I’m not sure the details of what happened in the end. I do know that my mother continued to work there and retired after 25 years of service. I did ask her, but she indicated that the matter was resolved. Her face was closed, so I didn’t ask for any further clarification. She never told me whether they ever apologised for questioning her honesty or principles. But I do know that the proud woman I knew would never have forgiven or forgotten their accusation. My mother did not trust people outside the family and to her this would have been confirmation of her almost paranoid avoidance of others.
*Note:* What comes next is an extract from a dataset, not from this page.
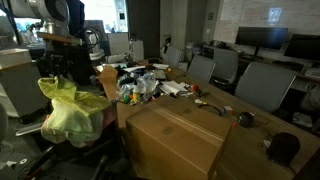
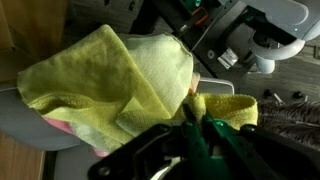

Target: Remove all the clothes from the top of the box and hang them on the chair

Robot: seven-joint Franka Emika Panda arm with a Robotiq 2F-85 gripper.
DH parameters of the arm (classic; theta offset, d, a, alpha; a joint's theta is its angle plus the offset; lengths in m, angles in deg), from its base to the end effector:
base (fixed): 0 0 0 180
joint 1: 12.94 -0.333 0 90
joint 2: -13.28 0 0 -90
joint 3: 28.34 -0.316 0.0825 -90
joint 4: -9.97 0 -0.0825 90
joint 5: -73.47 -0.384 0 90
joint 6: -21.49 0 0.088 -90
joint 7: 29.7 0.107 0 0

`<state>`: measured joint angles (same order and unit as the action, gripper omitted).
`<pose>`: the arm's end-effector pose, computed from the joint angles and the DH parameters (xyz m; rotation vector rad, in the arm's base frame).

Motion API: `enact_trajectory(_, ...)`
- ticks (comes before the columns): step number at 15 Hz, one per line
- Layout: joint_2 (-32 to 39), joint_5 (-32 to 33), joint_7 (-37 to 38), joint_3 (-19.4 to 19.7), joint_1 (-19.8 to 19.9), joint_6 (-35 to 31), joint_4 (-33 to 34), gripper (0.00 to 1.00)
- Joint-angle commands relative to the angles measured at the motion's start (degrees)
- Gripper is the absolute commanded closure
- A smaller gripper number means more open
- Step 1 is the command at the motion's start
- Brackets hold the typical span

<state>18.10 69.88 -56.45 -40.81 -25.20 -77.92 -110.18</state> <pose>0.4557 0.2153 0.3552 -2.7006 -1.2675 0.6719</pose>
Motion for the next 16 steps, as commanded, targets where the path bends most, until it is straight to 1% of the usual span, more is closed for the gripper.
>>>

I no longer had to wait on late, packed buses in freezing cold weather that year or any other. My mother went on her own, but that was the only year I think that she missed. I think she was disheartened or possibly felt it would have brought too much attention to her at a time when she was under suspicion. Who knows? My mother would not speak of the matter ever again.

When I look back, I’m proud of her. Because for those forgotten patients, she was a little spark of Christmas and kindness in a world where they were mostly forgotten. In addition, she continued, continued after the unkindness for which she was targeted.
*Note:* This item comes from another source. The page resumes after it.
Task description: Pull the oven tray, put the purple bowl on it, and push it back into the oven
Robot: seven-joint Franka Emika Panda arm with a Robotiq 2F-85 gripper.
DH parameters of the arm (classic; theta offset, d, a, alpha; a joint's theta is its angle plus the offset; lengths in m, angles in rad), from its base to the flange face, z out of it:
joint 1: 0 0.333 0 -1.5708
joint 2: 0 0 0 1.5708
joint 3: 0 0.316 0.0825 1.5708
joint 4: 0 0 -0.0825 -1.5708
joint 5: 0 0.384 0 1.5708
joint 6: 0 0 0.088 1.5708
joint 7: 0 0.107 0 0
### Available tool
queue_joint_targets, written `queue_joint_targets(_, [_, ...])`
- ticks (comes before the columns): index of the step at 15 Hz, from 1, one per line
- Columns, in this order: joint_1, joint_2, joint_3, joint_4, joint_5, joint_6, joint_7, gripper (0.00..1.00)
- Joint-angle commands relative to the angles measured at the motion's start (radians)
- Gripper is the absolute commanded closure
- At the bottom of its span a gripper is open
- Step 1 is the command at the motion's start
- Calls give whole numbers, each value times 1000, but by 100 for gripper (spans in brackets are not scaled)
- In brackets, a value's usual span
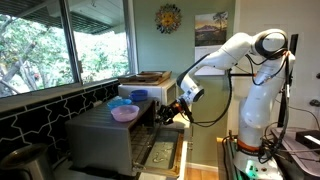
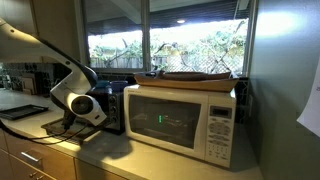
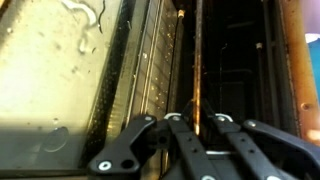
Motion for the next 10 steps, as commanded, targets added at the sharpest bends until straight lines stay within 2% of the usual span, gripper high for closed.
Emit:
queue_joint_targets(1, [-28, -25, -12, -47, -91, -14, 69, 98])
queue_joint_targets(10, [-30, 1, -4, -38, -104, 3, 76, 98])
Although I no longer made the trip with her, she did occasionally silently bring the handful of packages to me, “Make it pretty,” she would say. I would wrap each individually and add ribbon to complement the gift. I’m sure this was part of the resident’s enjoyment. Opening a pretty Christmas gift at a time when you were forgotten. A small joy.

It was a bright memory for which I pause and reflect. What did it speak to my heart? It whispered that life’s kindness and touching another’s life positively isn’t in the sweeping, grand gestures.

It’s the small, quiet acts at key moments that touch others in waves that foster empathy. These are the ripples which connects us to each other. It’s resilient and everlasting even at times when a crueller world challenges our core convictions and would attempt to crush joy.